Information given: Begin

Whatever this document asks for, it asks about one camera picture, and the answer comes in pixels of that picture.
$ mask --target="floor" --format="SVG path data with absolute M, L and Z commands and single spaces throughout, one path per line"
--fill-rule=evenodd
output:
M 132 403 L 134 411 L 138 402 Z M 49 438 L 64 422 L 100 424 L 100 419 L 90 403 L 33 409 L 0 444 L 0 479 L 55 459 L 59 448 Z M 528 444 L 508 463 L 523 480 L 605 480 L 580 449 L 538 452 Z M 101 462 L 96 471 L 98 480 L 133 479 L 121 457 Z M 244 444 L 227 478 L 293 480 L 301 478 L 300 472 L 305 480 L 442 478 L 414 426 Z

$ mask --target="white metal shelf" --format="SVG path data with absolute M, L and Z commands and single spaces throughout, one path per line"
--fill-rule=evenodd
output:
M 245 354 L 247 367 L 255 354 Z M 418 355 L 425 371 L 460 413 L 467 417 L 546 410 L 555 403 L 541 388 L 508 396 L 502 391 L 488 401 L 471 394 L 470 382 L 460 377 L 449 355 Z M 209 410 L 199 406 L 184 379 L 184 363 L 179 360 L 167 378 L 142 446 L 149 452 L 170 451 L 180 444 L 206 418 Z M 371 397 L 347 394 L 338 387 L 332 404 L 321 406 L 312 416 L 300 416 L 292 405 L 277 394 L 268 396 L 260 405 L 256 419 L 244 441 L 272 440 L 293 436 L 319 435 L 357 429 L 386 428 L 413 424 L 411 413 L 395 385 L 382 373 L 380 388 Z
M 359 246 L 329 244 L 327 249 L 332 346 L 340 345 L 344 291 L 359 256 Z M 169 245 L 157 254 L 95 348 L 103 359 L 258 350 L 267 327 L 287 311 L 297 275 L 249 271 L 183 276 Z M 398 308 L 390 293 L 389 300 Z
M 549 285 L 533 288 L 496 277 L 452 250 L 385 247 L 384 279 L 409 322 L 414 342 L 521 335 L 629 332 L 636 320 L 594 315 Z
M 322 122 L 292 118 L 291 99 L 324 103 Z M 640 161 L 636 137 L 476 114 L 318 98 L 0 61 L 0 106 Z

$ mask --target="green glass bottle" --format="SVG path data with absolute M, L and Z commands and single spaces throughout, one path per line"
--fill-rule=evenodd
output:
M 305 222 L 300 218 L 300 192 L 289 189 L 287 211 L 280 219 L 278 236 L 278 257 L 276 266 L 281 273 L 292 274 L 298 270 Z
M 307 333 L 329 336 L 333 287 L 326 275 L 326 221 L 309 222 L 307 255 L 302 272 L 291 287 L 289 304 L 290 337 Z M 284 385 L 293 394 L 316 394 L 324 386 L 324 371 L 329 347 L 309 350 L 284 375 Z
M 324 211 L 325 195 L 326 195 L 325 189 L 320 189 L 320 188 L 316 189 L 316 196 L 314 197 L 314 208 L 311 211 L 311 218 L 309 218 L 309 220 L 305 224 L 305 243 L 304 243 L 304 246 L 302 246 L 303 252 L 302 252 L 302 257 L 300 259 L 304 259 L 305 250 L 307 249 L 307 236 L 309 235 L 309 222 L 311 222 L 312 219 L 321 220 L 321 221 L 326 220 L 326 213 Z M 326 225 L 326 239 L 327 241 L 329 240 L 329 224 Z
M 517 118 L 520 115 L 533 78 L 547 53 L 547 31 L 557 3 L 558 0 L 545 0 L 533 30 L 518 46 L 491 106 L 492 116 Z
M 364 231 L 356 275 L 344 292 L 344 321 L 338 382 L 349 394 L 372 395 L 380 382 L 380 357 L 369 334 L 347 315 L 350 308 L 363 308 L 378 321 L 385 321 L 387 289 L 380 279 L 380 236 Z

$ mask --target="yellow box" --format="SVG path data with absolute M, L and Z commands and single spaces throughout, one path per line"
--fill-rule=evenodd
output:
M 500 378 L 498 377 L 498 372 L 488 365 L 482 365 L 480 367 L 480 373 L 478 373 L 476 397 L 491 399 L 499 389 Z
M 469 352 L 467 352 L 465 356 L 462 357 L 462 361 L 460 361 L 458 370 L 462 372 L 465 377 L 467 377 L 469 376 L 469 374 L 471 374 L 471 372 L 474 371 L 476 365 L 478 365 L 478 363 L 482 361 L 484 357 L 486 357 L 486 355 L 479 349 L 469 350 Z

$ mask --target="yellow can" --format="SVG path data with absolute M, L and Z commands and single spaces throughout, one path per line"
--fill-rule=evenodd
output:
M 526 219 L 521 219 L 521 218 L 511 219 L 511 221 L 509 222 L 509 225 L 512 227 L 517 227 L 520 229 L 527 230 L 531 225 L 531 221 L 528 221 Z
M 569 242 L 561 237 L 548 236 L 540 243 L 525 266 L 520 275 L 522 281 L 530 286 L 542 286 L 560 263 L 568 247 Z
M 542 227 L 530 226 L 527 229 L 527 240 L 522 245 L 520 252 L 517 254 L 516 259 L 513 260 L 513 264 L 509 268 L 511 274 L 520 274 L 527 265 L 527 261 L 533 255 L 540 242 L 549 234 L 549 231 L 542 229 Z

Information given: End

Every line holding the word "with" should be copied out of the records above.

Solution for this exercise:
$ mask --target="floor" --format="SVG path data with absolute M, L and Z commands and single spaces throughout, one path per line"
$ mask --target="white metal shelf" --format="SVG path data with absolute M, L and Z commands and single spaces throughout, one path per line"
$ mask --target="green glass bottle" --format="SVG path data with absolute M, L and Z commands and single spaces throughout, one path per line"
$ mask --target="yellow box" --format="SVG path data with absolute M, L and Z commands and single spaces throughout, one path per line"
$ mask --target="yellow can" --format="SVG path data with absolute M, L and Z commands and single spaces throughout, one path per line"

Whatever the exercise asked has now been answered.